* _What this task involves_
Quote all lines below exactly. Images stay out.

════════════════

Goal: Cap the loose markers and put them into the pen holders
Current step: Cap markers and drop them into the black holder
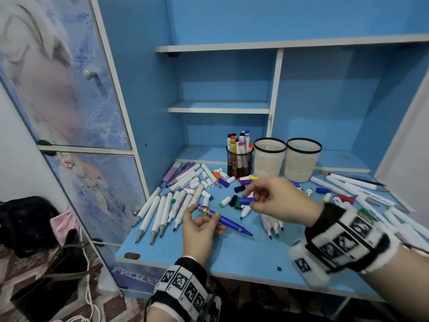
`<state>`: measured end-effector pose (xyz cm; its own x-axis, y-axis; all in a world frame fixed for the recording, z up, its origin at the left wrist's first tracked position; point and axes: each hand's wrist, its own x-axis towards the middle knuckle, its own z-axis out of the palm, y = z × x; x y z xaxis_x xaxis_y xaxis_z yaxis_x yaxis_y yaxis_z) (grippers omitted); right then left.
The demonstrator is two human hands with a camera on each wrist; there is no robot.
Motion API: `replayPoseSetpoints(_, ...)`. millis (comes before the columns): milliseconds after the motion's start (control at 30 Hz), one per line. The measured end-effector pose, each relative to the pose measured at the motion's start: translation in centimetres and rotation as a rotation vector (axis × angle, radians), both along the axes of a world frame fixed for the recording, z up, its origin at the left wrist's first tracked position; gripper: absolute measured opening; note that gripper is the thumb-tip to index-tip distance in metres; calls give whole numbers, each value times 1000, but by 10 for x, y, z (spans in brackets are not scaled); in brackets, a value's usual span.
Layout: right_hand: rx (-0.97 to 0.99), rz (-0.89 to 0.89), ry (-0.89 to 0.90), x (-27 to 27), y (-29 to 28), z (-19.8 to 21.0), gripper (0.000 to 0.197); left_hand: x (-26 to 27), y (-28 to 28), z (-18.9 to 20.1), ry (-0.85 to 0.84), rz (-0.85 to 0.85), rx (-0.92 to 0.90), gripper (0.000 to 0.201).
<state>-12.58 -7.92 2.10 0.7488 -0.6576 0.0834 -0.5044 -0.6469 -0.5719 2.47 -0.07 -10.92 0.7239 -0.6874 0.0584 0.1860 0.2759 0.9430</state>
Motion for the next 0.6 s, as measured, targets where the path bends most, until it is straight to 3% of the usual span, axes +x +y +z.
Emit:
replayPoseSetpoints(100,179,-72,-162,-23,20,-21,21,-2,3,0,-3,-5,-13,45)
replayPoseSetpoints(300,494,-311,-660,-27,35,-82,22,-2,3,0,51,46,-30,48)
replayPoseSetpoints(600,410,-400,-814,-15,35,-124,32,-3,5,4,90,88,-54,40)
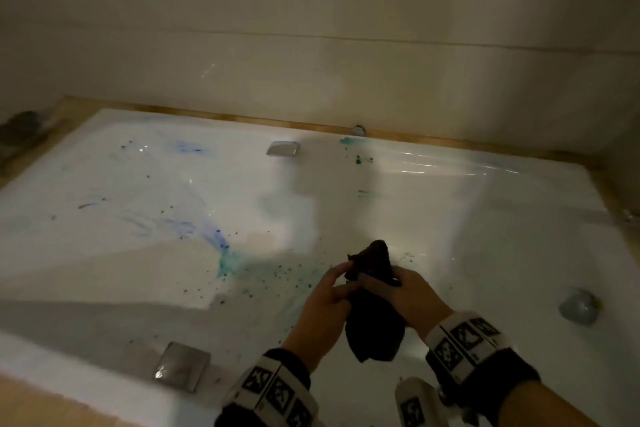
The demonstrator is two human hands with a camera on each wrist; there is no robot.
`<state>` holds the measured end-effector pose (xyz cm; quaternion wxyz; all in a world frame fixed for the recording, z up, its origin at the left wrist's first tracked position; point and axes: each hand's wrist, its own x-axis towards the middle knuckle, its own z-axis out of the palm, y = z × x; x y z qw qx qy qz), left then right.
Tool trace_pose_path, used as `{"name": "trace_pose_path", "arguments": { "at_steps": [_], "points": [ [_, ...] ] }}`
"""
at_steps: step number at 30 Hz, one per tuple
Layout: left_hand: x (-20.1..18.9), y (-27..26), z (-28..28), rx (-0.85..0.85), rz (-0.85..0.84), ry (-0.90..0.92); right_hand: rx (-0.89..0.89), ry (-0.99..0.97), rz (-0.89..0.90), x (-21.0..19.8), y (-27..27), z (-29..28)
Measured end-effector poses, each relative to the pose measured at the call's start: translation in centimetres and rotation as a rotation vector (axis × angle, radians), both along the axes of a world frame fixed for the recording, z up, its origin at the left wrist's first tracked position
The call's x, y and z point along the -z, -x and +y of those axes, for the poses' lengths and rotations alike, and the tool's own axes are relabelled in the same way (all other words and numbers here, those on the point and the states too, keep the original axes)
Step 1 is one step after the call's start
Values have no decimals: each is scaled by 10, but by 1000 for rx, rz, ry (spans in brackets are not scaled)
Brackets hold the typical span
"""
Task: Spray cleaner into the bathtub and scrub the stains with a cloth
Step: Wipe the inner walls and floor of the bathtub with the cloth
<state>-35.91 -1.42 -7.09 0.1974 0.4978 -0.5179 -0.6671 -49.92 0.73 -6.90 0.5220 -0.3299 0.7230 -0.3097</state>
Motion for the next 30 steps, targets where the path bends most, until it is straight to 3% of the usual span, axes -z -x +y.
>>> {"name": "trace_pose_path", "arguments": {
  "at_steps": [6,12,16,19,25,30],
  "points": [
    [-47,-44,-8,-98,24,15,-61,16,102,-44,-45,-19],
    [-79,-127,-45,-306,-53,93,-189,89,132,-84,-114,-63],
    [-90,-188,-77,-334,-8,-6,-224,133,73,-97,-178,-100],
    [-88,-241,-109,-310,37,-75,-168,143,-31,-98,-236,-126],
    [-78,-376,-167,-444,74,-145,-59,91,-164,-76,-366,-177],
    [-71,-467,-209,-405,-14,-103,-204,109,9,-55,-455,-204]
  ]
}}
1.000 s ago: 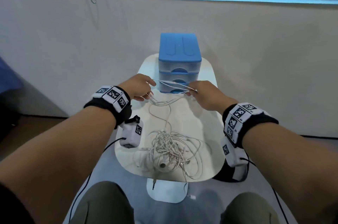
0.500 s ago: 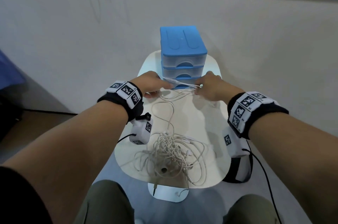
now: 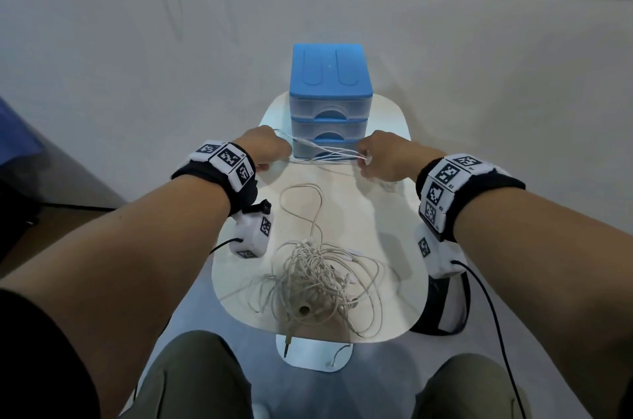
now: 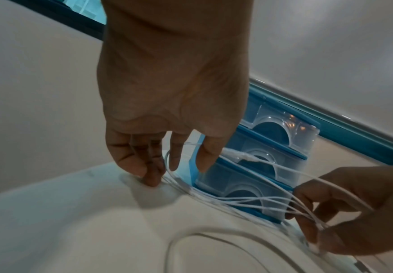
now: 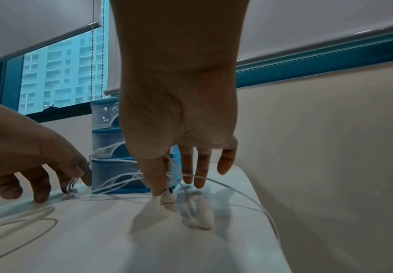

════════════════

* _Expected answer_
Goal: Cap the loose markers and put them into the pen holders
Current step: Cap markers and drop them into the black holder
`<state>`: measured end-effector pose (xyz cm; its own x-axis, y-axis; all in a world frame fixed for the recording, z up, its origin at the left wrist's first tracked position; point and axes: each hand's wrist, its own x-axis towards the middle knuckle, its own z-axis out of the palm, y = z × x; x y z xaxis_x xaxis_y xaxis_z yaxis_x yaxis_y yaxis_z) (grippers omitted); right then left.
The demonstrator is two human hands with a camera on each wrist; there is no robot.
Motion API: `replayPoseSetpoints(_, ...)`. millis (comes before the columns): milliseconds after the motion's start (control at 30 Hz), one per line. The measured end-effector pose, each relative to the pose measured at the motion's start: translation in centimetres and rotation as a rotation vector (axis × angle, radians), both along the axes of a world frame fixed for the recording, z up, its origin at the left wrist's first tracked position; gripper: absolute measured opening; note that gripper is the thumb-tip to index-tip distance in metres; calls give whole numbers, each value times 1000, but by 10 for x, y, z (spans in brackets are not scaled); in brackets, a value's usual span.
Layout: right_hand: rx (-0.97 to 0.99), rz (-0.89 to 0.89), ry (-0.89 to 0.90), x (-27 to 27), y (-29 to 28), z (-19.8 to 21.0), gripper (0.000 to 0.197); left_hand: x (-26 to 27), y (-28 to 28), z (-18.9 to 20.1), ry (-0.85 to 0.84), rz (-0.85 to 0.85), rx (-0.92 to 0.90), gripper (0.000 to 0.201).
<state>-12.58 -7.92 2.10 0.7488 -0.6576 0.0834 -0.5044 -0.6469 -0.5719 2.47 -0.07 -10.92 0.7239 -0.6874 0.0584 0.1860 0.2759 0.9430</state>
Motion for the next 0.6 s, as measured, targets where the path bends most, until it is straight to 3% of the usual span, axes +x +y +z.
Emit:
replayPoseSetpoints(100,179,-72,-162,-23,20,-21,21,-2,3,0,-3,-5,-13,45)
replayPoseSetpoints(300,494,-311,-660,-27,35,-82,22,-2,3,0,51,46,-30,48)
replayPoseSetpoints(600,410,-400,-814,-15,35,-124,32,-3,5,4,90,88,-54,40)
The demonstrator is two human hands with a camera on each wrist; there is no robot.
`<state>` holds the measured end-effector pose (xyz cm; quaternion wxyz; all in a world frame fixed for the recording, z up, its origin at the left wrist's first tracked position; point and axes: each hand's wrist, its own x-axis towards the middle knuckle, its own z-axis out of the palm, y = z × x; x y z qw qx qy qz), left then right.
Tool trace_pose_path, used as `{"name": "trace_pose_path", "arguments": { "at_steps": [_], "points": [ [_, ...] ] }}`
"""
at_steps: step number at 30 Hz, one per tuple
Layout: left_hand: x (-20.1..18.9), y (-27..26), z (-28..28), rx (-0.85..0.85), rz (-0.85..0.84), ry (-0.90..0.92); right_hand: rx (-0.89..0.89), ry (-0.99..0.97), rz (-0.89..0.90), x (-21.0..19.8), y (-27..27), z (-29..28)
Measured end-effector poses, each relative to the pose measured at the call's start: translation in centimetres and rotation as a rotation vector (axis × angle, radians), both along the axes of a world frame fixed for the recording, z up, its origin at the left wrist's first tracked position
The call's x, y and z point along the -z, -x and +y of those axes, for the poses' lengths and rotations alike, and the tool's own axes are relabelled in the same way (all other words and numbers here, those on the point and the states too, keep the original axes)
Step 1 is one step after the call's start
Values have no decimals: each is scaled by 10, but by 1000 for rx, rz, ry (spans in brackets are not scaled)
Brackets hold the typical span
"""
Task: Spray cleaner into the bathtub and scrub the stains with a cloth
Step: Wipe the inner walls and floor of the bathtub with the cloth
<state>-35.91 -1.42 -7.09 0.1974 0.4978 -0.5179 -0.6671 -49.92 0.73 -6.90 0.5220 -0.3299 0.7230 -0.3097</state>
Motion for the next 30 steps, targets where the path bends most, until it is straight to 3% of the usual span, axes -z -x +y.
>>> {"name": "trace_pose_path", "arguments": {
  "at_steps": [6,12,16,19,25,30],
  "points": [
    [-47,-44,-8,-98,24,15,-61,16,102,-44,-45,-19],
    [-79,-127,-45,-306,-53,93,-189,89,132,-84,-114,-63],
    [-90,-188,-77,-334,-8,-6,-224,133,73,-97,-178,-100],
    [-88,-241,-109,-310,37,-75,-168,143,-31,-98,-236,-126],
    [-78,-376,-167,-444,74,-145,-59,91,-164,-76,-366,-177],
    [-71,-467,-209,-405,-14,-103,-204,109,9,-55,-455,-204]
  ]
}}
1.000 s ago: 
0.500 s ago: 
now: 
now: 
now: 

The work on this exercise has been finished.